» **PROBLEM TO WORK ON**
Retype only the lines from the top of the records to the line with "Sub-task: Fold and", including that line but none of the pictures.

» **RAW DATA**
▼

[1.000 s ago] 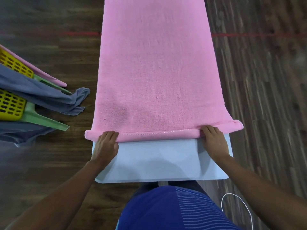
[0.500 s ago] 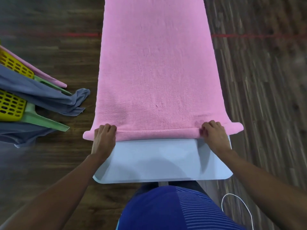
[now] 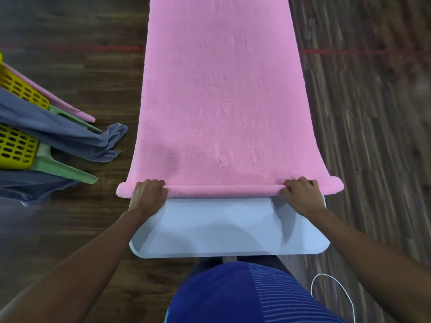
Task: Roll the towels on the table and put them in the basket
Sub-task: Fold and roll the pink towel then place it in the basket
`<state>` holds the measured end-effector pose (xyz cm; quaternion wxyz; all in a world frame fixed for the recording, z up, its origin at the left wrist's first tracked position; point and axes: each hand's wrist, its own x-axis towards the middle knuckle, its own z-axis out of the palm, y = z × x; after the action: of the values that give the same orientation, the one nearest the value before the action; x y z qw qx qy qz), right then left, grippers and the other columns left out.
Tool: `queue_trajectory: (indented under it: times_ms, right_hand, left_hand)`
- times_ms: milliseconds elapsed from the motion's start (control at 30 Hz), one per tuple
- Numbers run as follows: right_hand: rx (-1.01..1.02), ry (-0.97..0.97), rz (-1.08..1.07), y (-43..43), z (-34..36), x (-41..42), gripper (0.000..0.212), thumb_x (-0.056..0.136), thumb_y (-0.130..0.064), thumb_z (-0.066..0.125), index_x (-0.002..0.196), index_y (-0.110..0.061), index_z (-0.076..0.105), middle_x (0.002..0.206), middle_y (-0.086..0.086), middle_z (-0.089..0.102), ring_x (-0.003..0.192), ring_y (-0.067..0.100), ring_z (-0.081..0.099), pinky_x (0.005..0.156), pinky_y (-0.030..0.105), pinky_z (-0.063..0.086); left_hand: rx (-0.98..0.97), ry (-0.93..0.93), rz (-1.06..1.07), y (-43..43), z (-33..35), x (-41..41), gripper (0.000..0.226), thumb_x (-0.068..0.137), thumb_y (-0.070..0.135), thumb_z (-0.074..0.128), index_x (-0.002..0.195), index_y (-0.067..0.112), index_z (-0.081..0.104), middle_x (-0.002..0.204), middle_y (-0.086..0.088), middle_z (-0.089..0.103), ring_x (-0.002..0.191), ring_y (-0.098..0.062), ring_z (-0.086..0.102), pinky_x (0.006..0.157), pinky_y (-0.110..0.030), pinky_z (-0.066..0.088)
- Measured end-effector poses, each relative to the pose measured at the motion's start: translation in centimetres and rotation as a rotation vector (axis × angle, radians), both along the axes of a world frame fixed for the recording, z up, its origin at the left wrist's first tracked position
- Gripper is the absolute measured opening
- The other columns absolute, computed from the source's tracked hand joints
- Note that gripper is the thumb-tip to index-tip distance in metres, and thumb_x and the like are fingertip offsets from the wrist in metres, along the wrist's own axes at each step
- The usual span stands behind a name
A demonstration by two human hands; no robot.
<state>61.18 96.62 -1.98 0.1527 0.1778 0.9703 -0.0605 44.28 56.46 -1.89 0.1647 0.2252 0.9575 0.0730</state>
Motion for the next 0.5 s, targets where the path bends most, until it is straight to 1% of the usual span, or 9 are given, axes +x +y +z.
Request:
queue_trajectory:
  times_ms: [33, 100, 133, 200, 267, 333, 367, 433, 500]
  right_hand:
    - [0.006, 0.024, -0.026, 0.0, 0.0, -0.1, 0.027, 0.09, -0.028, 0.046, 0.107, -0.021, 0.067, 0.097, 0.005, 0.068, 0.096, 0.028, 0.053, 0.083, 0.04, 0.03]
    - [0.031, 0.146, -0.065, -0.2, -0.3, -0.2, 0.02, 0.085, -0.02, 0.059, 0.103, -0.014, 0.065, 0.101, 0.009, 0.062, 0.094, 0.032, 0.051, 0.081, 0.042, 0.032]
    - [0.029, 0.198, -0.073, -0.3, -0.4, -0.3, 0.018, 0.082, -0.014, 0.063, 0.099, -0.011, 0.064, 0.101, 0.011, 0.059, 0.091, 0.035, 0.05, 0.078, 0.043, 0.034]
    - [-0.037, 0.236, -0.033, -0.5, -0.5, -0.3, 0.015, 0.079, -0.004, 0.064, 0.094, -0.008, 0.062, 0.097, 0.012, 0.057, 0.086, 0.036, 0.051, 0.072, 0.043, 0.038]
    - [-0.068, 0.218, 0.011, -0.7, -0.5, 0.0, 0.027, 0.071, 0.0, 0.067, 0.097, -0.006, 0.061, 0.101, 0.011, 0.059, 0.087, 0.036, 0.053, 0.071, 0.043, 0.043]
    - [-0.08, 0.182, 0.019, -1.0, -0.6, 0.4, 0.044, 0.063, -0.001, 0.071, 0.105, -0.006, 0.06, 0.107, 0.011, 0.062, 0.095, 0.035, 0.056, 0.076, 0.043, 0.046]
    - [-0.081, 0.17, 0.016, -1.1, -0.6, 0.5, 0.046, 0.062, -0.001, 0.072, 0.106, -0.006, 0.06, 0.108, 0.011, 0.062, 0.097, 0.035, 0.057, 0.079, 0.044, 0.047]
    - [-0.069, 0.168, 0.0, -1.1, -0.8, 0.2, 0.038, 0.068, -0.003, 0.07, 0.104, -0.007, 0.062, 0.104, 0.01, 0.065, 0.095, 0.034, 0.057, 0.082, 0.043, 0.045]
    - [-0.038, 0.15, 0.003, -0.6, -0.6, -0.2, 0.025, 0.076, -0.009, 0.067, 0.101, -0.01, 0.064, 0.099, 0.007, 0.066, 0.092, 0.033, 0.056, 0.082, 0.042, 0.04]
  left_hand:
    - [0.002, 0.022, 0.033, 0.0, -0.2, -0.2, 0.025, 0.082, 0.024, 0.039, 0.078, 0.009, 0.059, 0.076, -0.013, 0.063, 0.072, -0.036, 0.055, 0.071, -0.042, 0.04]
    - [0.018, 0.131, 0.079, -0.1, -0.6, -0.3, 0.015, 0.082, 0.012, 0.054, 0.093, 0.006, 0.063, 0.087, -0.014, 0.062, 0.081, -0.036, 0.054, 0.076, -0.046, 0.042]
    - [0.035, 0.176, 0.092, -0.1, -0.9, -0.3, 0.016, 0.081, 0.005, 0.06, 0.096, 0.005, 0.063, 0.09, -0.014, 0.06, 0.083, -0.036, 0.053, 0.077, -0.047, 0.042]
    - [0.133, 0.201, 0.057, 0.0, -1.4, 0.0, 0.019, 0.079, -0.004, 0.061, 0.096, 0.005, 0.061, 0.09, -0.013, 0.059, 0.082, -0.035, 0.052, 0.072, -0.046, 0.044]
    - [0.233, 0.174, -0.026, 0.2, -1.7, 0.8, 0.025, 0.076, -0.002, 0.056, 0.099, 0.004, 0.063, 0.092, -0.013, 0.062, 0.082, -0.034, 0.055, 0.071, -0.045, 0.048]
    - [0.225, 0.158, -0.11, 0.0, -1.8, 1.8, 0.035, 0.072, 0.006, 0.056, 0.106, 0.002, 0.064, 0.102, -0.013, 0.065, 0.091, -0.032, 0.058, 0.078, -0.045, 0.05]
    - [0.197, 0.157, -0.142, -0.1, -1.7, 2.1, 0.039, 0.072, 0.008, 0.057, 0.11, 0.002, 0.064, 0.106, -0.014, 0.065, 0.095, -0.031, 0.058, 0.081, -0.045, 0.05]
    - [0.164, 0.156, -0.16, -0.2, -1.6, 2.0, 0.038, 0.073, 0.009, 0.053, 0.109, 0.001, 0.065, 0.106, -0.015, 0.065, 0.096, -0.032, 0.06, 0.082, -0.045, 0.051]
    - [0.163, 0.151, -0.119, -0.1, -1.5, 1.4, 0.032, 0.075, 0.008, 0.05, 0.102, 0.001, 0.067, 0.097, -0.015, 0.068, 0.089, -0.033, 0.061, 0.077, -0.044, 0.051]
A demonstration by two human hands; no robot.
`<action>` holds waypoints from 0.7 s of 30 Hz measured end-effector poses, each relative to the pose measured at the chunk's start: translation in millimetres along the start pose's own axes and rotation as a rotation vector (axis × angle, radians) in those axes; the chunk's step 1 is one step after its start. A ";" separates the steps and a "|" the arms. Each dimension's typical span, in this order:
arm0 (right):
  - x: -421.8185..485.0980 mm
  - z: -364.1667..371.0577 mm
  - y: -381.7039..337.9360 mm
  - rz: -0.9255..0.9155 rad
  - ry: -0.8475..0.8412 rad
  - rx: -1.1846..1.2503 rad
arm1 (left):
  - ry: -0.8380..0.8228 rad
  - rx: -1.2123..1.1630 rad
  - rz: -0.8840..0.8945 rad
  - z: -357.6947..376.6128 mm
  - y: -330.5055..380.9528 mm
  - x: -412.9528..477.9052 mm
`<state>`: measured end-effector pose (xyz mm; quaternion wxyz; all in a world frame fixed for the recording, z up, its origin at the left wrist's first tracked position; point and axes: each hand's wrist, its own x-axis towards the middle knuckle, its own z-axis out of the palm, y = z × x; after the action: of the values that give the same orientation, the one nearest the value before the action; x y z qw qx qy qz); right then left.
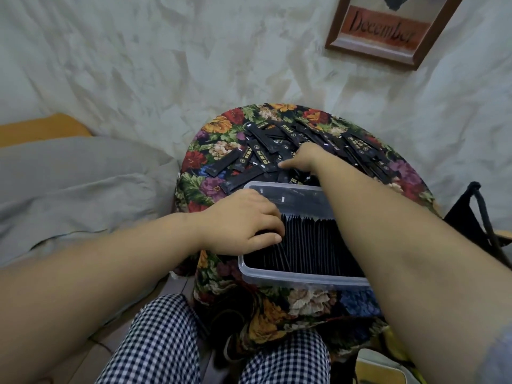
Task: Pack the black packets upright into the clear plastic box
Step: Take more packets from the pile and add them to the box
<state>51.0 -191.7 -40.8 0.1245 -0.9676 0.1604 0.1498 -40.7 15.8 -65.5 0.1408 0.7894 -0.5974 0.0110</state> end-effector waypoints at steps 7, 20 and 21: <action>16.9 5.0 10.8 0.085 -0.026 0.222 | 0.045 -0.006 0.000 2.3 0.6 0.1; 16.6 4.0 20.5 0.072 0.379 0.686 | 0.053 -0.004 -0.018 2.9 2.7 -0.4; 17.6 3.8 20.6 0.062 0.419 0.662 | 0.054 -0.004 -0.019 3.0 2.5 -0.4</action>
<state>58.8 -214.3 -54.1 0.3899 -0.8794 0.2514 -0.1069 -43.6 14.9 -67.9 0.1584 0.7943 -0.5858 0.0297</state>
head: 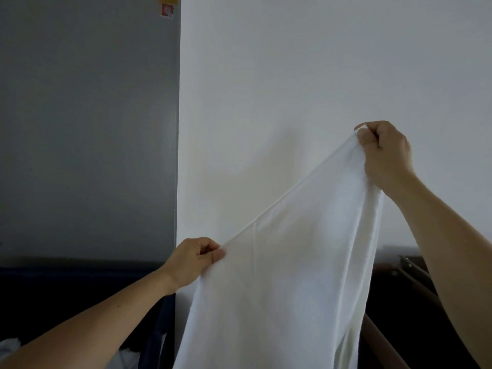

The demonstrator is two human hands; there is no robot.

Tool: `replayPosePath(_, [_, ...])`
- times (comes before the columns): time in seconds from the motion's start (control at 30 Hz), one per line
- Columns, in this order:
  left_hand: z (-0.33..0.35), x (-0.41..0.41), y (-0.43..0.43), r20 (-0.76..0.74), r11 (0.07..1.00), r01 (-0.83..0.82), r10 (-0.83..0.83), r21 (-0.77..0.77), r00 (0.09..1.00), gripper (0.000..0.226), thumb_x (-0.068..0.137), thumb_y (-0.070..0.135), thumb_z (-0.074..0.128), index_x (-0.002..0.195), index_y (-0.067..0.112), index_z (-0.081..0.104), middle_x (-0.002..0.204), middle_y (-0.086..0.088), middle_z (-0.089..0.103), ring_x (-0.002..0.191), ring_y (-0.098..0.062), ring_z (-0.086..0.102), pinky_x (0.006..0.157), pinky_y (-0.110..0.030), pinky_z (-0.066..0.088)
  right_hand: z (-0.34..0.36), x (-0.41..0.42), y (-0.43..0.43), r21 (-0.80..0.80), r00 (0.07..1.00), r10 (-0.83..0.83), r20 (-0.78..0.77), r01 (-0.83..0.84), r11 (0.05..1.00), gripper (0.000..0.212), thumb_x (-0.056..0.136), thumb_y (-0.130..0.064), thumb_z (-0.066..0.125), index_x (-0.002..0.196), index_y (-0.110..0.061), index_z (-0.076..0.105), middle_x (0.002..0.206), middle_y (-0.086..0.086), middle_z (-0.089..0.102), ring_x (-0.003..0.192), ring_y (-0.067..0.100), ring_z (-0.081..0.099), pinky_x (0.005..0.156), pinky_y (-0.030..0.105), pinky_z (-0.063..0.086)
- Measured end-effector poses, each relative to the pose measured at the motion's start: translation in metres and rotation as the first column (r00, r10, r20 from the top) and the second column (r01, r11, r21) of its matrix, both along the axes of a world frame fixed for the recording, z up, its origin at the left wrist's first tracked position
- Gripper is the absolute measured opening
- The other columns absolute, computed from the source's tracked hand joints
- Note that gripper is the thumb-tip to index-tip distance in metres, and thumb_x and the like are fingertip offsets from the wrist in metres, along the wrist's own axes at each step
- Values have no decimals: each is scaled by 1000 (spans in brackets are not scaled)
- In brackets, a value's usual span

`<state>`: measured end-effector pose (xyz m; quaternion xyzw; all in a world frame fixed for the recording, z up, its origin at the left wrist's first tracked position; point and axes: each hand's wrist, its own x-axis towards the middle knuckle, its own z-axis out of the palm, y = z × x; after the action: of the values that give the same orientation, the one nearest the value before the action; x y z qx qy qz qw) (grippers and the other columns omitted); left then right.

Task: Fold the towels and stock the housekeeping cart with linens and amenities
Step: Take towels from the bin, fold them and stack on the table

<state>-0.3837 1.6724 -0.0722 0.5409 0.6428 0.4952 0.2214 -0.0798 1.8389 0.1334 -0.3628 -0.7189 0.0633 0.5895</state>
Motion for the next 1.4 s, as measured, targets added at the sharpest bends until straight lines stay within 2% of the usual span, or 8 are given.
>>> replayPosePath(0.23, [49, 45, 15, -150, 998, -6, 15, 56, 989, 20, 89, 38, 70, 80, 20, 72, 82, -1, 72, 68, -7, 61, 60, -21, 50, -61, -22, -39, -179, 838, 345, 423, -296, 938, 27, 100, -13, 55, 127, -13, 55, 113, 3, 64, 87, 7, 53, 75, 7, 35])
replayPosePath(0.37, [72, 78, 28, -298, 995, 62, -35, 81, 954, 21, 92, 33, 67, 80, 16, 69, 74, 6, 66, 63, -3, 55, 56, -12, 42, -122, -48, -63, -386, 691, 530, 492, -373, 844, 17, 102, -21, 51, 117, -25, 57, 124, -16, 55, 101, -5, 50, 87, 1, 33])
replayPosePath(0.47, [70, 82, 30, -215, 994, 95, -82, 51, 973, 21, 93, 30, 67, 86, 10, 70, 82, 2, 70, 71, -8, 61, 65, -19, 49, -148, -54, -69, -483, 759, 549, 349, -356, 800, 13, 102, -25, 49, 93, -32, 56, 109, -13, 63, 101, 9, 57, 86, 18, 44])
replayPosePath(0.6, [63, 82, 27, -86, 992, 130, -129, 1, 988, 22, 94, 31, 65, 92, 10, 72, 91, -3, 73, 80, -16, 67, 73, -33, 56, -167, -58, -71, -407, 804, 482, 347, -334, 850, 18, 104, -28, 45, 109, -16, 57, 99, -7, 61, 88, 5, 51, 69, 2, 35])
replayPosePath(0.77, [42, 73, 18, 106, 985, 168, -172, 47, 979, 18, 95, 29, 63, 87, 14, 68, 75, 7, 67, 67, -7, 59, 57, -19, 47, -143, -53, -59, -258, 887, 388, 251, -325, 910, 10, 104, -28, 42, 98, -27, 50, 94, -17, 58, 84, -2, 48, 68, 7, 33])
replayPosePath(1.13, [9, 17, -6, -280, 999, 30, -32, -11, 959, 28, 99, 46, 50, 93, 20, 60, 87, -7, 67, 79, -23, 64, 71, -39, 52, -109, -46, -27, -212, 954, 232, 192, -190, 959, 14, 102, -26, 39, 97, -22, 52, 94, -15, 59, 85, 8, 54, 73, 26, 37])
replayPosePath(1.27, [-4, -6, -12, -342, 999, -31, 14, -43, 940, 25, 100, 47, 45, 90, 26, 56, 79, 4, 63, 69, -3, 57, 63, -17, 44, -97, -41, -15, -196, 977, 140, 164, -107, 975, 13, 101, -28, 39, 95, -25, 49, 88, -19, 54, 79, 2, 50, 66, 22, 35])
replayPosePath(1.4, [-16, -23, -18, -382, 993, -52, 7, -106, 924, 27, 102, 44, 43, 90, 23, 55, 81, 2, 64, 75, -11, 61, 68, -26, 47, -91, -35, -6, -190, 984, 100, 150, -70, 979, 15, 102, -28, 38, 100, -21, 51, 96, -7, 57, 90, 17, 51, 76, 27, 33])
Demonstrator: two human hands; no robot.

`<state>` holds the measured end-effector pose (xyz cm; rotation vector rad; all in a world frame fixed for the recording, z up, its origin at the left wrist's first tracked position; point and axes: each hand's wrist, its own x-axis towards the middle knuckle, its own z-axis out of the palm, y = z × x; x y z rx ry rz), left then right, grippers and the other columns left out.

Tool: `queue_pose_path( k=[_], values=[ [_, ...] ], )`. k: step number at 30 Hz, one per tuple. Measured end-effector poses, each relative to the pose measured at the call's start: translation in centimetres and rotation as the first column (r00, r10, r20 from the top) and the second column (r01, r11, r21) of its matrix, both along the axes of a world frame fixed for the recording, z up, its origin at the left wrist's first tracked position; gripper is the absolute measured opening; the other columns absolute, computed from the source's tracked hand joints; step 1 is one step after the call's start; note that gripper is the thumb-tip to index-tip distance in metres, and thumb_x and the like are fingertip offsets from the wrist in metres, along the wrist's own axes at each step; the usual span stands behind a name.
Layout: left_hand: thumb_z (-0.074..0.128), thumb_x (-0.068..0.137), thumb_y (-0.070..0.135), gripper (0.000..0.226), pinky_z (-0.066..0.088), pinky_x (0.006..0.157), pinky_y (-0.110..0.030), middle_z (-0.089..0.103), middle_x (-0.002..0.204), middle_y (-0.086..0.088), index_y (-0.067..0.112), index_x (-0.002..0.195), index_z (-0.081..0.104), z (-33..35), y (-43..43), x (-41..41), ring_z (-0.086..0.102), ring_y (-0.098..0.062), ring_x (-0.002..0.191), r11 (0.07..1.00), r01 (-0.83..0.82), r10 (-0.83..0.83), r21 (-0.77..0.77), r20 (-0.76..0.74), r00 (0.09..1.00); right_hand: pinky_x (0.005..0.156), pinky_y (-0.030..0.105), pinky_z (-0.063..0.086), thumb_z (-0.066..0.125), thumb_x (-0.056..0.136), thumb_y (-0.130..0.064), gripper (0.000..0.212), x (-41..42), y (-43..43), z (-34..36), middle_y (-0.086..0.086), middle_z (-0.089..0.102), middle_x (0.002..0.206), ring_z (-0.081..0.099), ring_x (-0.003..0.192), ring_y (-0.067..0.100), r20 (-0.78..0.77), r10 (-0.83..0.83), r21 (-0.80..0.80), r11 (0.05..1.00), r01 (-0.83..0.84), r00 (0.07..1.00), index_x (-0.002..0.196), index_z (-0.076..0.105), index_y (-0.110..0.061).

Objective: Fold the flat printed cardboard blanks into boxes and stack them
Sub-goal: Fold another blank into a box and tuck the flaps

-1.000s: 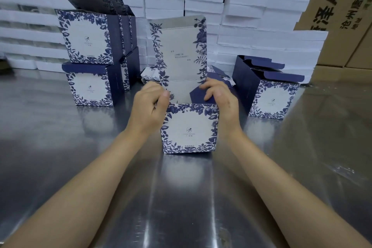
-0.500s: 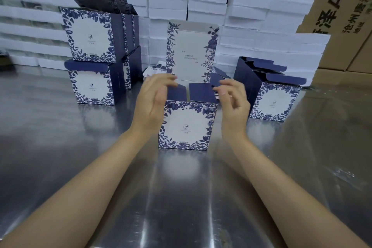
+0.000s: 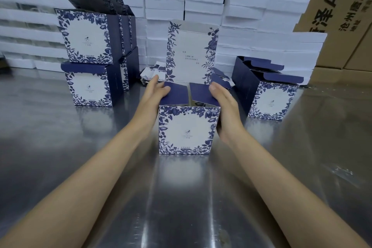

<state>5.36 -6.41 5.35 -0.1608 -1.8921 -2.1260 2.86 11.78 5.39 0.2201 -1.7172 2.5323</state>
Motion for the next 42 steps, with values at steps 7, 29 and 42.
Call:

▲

» **TASK SOLUTION**
[1.000 s ago] 
[0.500 s ago] 
[now] 
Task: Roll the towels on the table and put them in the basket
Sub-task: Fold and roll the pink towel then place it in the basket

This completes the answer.